When the physical parameters and diameter of the heated wire are determined, the length of the heating wire used for a single heating element is the key parameter related to the parameters such as heating voltage and heating power. The length L of the heating wire can be expressed as follows:

$$L=\frac{3\pi U^2{D}^2}{4k{\rho }_{\mathsf{\Omega }}N{P}_{\mathrm{h}}}$$

(2)

where U represents the rated voltage, V; ρ_Ω represents the resistivity, μΩ × m, k represents a temperature coefficient, N represents the heating element number, D represents the diameter of the heated wire, mm.

The surface load of the heating wire is the parameter that affects the service life of the heating element, so the rationality of the selection of the heating element can be judged according to the surface load. As the surface load increases, the temperature of heating element rises. In general, in high temperature heating applications, the surface load of heating elements can be controlled at 3~8 W/cm². The surface load W of the heating wire can be expressed as follows:

$$W=\frac{P_{\mathrm{h}}}{3\pi LD}$$

(3)

2.2.2. Thermal Calculation of Key Parameters in Thermal Storage System

In a thermal storage system, the key thermal calculation parameters are mainly the number and arrangement of thermal storage units. At the end of the preheating of the TSS, the average temperature is recorded as T₀ °C. When the thermal storage module is heated to a set temperature, the average temperature is T °C. When the physical and structural parameters of the thermal storage unit are known, the number n of thermal storage units can be expressed as follows:

$$n=\frac{m{P}_{\mathrm{h}}{t}_1}{{\rho }_{\mathrm{s}}CV(T-T_0)}$$

(4)

where C represents the thermal storage unit specific heat, kJ/(kg × °C); ρ_s represents the thermal storage unit density, kg/m³; V represents the heat storage unit volume, m³ and m represents the margin of thermal storage capacity.

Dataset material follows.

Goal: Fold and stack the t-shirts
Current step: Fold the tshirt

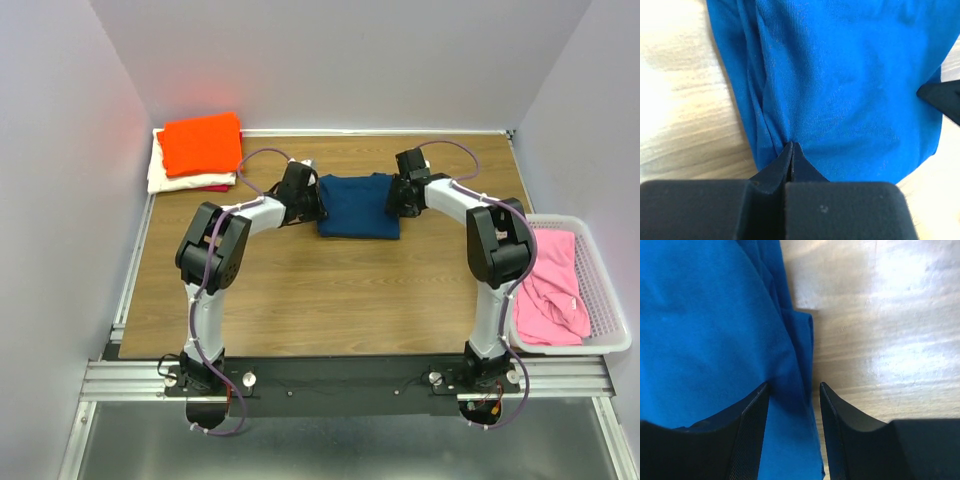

According to the number of thermal storage units, the arrangement of TSS is calculated. The horizontal row number a and the height row number d of the thermal storage unit are determined, and the longitudinal row number e can be expressed as follows:

$$e=[\frac{Q}{ad{\rho }_{\mathrm{s}}CV(T-T_0)}+0.5]$$

(5)

where Q represents thermal storage capacity, kWh; Q = mP₁t₁.

2.2.3. Thermal Calculation of Key Parameters in Heat Exchange System

The key parameters of the heat exchange system mainly include the heat transfer area, the number of heat exchange tubes and the air flow rate in the heat exchange tube.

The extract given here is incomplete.